At 11/10/2007 8:57 AM, Anonymous kiai said...

Pit stops: you can learn to aim your stream. A post on Slashdot by a practitioner explains how here.

Or pee into a jug with a cup-adaptor, and stay in the cab; that'll keep you out of the wind too.

You can mail-order a belt-buckle with a short blade hidden inside. He's less likely to keep trying if his dick is bleeding-out. You're less like to give off 'prey' vibes if you know this. Practice with it before you need it.

 
At 11/10/2007 3:14 PM, Blogger Kat said...

I'm not too keen on the adapter thing... and the jug... it sounds too messy. Though I may try the aiming thing - it seems... amusing, at the very least. If it works, it would come in handy next year too. Just seems a bit weird, but not any more so than suddenly waking up as a girl.

That belt-buckle thing... OUCH!!! I was going to say that I'd hate to use something like that on someone, I can imagine how it would feel - but I don't think I'd feel so bad if it was a choice between him or me.

Thanks for the information. It's empowering stuff like that that helps me gain confidence in my new life. :)

 
At 11/10/2007 5:11 PM, Anonymous kiai said...

Glad you see it that way.
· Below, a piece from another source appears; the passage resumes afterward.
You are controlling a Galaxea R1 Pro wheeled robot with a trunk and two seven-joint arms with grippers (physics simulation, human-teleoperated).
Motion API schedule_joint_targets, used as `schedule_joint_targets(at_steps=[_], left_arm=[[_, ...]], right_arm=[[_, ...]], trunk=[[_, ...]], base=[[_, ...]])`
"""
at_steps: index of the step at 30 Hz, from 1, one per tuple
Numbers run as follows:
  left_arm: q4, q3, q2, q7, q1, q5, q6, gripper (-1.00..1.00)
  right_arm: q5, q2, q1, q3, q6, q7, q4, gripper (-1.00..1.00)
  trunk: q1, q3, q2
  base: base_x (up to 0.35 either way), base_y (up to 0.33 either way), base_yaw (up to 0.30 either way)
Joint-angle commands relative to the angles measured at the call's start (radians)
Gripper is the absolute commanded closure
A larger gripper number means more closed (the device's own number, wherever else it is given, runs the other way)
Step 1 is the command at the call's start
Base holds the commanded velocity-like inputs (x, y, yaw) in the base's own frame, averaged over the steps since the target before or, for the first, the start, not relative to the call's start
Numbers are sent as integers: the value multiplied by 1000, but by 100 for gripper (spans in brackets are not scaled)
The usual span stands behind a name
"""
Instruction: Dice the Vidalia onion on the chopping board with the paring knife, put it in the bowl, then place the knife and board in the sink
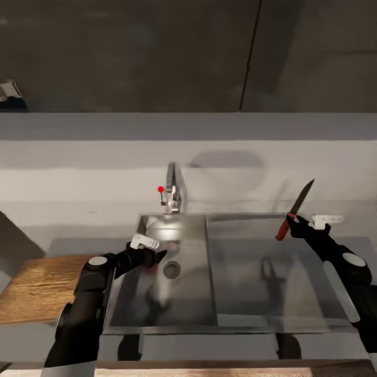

Another suggestion - If you go on the Pill, one subliminal worry pretty much goes away: worst-case doesn't include pregnancy. (Plus, if you have to, you can reschedule your upcoming period.)

 
At 11/11/2007 1:44 AM, Blogger Kat said...

Oh, that worry doesn't go away... it just becomes more unlikely. Still, I'd rather be safe than sorry.

I haven't tried it yet, but I understand that the rescheduling thing is nice. I'm tempted to one of those fewer period pills too, I'm still not comfortable dealing with them. But I'm concerned about the long-term effects... you know, in-case I decide to have kids. I don't see that happening, but what if it does?